Maria continua, mostrando as dificuldades que os trabalhadores enfrentam: “Quando os casos começaram a crescer eu combinei com minhas irmãs para que elas cuidassem da minha filha, eu tinha medo de levar o vírus para dentro de casa. Em maio do ano passado eu me contaminei e já faziam 30 dias que eu não a via pessoalmente, então foram 15 dias de isolamento total, sozinha, dentro de casa, com febre, dores insuportáveis de cabeça, nas costas e no resto do corpo. No total foram 45 dias sem poder ver minha menina. Graças a deus não precisei ser intubada, mas é uma dor muito grande tudo que está acontecendo”.

Mesmo com todo o peso de estarem na linha de frente na maior crise sanitária vivida pelo Brasil, os trabalhadores da saúde não recebem a valorização que merecem: “A gente recebe um avental descartável e uma máscara N95 a cada 15 dias. Isso significa que trabalhamos 15 dias, 12 horas por dia, com a mesma máscara. É um absurdo, numa situação dessas o EPI não pode faltar.” Julia complementa: “Estão faltando alguns medicamentos, principalmente sedativos. Não acho que seja por mal cálculo, mas não estávamos preparados para o grande crescimento da demanda nos últimos dias. O fato é que já estamos em colapso, não precisa esperar acabar tudo para assumir isso”.

Sobre a saída dessa situação e a necessidade da vacina, Maria é certeira: “Eu não entendo muito de política, infelizmente, até acho que isso é uma obrigação de todos por ser algo importante, mas o que eu vejo dentro do sistema de saúde é que o Governo demorou demais para ir atrás da vacina. Eles não compraram, não aceitaram as propostas e negligenciaram essa que é uma necessidade imediata da população. Agora o sistema já entrou em colapso e a gente não tem vacina, não tem pra onde correr, é desesperador”. Julia também confirma: “A vacina é fundamental para amenizar a demanda por leitos de UTI, os jovens estão se contaminando cada dia mais e ocupando os leitos, até mesmo crianças estão testando positivo e precisando de internação, então a vacinação de todos é uma urgência, para desafogar os hospitais”.
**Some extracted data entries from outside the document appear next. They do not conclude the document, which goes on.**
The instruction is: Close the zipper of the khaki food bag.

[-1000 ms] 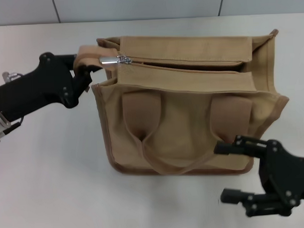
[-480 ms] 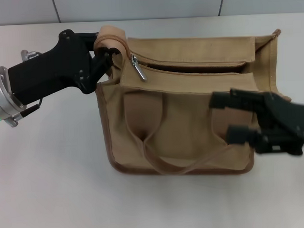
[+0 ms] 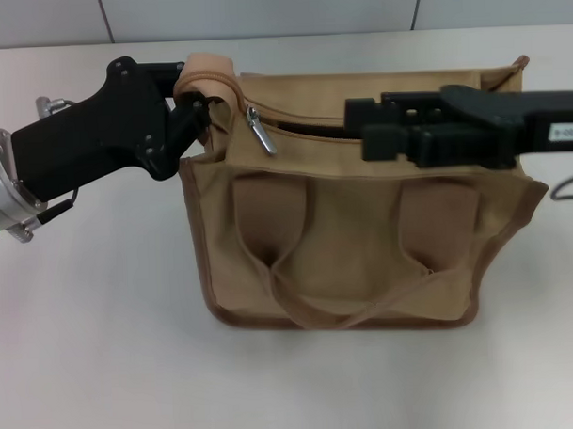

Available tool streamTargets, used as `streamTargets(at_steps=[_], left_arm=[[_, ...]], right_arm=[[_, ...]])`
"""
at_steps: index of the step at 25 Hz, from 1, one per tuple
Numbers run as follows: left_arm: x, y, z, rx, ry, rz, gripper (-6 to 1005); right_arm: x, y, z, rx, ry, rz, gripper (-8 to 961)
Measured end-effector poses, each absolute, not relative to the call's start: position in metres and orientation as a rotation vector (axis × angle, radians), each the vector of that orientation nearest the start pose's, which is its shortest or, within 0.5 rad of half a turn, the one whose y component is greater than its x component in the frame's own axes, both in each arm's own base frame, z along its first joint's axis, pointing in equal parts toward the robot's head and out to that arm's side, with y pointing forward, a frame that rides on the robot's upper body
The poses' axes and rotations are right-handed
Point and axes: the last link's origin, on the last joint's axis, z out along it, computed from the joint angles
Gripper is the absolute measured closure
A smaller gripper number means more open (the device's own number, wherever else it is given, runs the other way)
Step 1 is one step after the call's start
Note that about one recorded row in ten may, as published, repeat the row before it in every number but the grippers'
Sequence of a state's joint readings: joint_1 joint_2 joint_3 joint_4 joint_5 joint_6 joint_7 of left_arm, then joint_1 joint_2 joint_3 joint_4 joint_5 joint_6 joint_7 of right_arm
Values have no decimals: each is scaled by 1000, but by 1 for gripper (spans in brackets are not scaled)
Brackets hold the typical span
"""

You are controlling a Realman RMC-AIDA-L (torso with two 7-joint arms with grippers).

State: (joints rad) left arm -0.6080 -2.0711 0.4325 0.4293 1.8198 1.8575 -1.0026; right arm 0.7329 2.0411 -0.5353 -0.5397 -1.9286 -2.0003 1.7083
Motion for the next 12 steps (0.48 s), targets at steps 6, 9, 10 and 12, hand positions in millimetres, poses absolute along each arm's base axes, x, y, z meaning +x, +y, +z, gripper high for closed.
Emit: streamTargets(at_steps=[6,9,10,12], left_arm=[[-217,321,18,-2512,-157,-1336,976],[-216,321,17,-2514,-158,-1340,974],[-215,321,17,-2514,-156,-1341,973],[-215,321,17,-2514,-156,-1341,971]], right_arm=[[161,346,20,-3024,900,1156,362],[155,352,16,-3034,913,1087,444],[150,355,13,-3042,909,1053,453],[148,356,12,-3047,912,1034,469]])
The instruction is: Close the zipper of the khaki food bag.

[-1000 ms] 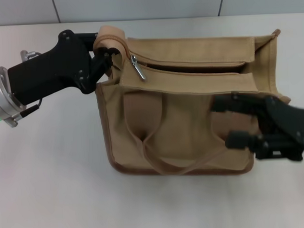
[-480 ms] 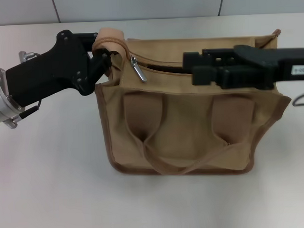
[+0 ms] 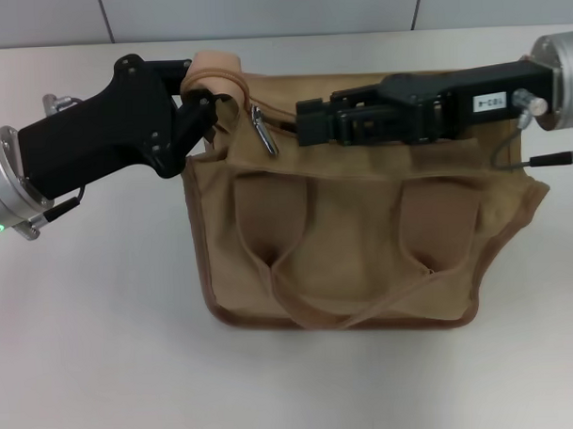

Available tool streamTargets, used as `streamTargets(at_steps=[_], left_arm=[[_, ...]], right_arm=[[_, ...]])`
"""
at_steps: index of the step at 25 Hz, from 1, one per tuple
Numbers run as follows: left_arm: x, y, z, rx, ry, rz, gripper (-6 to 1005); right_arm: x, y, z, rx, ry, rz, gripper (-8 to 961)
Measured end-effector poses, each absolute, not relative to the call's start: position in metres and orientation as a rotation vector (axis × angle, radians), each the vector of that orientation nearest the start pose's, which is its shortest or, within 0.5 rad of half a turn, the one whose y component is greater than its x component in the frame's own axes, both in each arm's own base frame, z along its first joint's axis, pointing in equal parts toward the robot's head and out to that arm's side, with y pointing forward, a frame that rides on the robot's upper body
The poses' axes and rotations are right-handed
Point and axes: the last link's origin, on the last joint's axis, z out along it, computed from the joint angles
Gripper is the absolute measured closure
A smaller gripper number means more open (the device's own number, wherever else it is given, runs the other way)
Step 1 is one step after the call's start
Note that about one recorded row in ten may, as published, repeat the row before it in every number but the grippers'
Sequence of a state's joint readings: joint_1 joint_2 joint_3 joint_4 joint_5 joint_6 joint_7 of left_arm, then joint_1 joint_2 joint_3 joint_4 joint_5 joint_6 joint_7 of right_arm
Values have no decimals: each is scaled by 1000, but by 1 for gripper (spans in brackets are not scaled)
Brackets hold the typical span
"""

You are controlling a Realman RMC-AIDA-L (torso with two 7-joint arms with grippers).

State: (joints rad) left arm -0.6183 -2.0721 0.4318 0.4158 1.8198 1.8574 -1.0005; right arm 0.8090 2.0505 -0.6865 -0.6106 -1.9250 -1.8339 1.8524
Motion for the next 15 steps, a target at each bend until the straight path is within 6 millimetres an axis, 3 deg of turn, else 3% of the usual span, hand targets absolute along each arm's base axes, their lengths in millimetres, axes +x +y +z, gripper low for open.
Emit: streamTargets(at_steps=[10,15], left_arm=[[-206,326,15,-2515,-136,-1372,963],[-196,331,9,-2524,-133,-1404,959]], right_arm=[[133,365,-8,-3093,906,844,512],[128,366,-12,-3090,890,834,513]])
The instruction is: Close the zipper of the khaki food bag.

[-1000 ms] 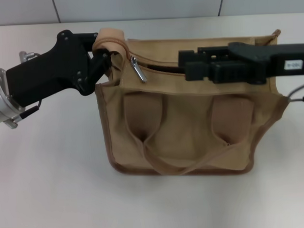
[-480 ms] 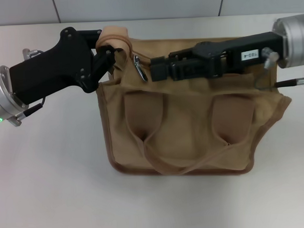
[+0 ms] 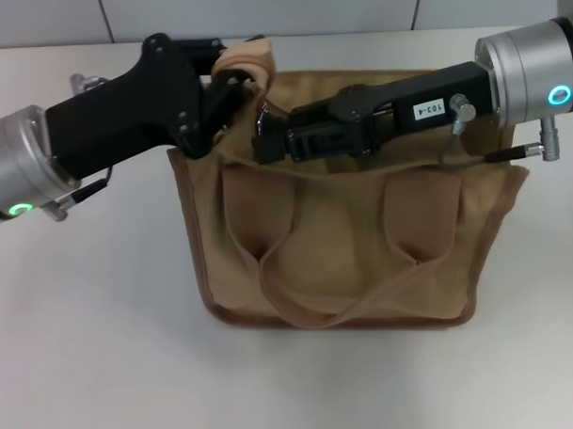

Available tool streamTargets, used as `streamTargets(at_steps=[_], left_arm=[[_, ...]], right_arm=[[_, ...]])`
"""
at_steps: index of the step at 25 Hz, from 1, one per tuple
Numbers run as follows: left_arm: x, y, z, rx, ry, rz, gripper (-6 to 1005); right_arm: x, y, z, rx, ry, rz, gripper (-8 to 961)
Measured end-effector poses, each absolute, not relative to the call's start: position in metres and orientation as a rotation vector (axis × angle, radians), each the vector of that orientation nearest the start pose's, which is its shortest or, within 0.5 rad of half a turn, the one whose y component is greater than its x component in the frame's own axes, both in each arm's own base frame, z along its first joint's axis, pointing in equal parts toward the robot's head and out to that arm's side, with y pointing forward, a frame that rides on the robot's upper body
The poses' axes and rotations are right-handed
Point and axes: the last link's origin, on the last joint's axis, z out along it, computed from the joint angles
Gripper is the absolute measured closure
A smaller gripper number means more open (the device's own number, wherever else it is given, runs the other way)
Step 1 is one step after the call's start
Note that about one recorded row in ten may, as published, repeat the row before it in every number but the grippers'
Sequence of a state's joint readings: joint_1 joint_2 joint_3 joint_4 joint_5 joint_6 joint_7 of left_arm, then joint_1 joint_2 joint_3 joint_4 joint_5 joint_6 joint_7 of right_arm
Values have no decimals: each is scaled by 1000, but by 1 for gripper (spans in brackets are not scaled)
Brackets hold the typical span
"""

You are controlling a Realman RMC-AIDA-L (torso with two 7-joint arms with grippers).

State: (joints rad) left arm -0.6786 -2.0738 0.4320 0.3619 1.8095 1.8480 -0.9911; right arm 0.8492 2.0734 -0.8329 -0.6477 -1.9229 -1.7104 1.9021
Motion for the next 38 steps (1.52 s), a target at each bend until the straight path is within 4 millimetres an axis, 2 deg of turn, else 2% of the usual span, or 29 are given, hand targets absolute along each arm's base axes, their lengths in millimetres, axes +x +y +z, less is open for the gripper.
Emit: streamTargets(at_steps=[5,10,20,31,38], left_arm=[[-185,336,-3,-2496,-125,-1444,954],[-187,340,2,-2393,-184,-1491,950],[-190,336,1,-2383,-214,-1517,942],[-192,333,3,-2369,-220,-1538,932],[-196,333,7,-2336,-241,-1545,926]], right_arm=[[127,367,-13,-3086,886,841,514],[130,368,-11,-3046,894,894,533],[131,372,-13,-2974,909,991,593],[135,372,-16,-2950,933,997,915],[150,369,-9,-2896,969,999,948]])
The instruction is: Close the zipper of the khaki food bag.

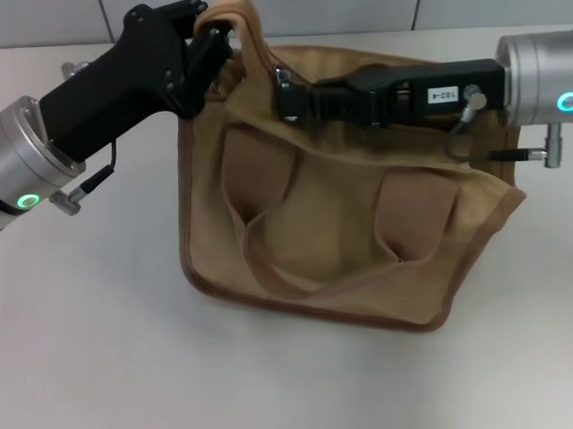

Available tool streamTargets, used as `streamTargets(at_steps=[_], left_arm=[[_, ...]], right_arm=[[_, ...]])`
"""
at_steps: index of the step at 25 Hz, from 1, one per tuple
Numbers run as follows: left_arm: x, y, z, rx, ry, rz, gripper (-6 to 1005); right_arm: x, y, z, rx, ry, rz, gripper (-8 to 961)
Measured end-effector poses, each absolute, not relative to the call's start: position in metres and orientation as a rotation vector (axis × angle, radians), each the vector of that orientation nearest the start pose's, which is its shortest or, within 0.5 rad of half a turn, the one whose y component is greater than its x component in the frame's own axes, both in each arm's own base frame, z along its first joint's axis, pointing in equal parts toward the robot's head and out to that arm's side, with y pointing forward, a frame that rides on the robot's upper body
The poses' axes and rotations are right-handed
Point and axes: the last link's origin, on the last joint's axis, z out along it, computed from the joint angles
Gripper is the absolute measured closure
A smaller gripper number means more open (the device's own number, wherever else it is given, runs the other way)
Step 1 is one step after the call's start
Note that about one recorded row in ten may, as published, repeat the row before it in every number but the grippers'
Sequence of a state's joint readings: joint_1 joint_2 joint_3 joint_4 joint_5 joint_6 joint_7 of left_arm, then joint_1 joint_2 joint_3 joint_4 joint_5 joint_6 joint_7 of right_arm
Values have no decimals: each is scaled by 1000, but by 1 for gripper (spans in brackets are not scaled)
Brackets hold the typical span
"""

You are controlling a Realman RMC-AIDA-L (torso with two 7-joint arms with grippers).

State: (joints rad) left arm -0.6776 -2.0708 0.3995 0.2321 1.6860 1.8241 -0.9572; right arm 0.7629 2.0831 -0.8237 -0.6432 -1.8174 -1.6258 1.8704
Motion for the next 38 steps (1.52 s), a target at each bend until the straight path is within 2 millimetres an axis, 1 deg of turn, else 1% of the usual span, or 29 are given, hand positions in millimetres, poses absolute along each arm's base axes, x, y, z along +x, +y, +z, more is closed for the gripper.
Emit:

Para concluir, as duas trabalhadoras apelam para a consciência da população: “As pessoas precisam acreditar na doença. Para aqueles que ainda dizem que não existe ou que não é tão grave, eu convidaria a passar 4 horas ao meu lado em um plantão para ver o que é a Covid. 90% das pessoas que estão nas salas de espera dos hospitais e UPA’s estão contaminadas, os centros de saúde não são mais seguros. É uma tristeza, precisamos nos cuidar e cobrar a vacinação”.

 

*Maria e Julia são nomes fictícios, pois as trabalhadoras são orientadas a não tornar pública a situação enfrentada dentro dos hospitais.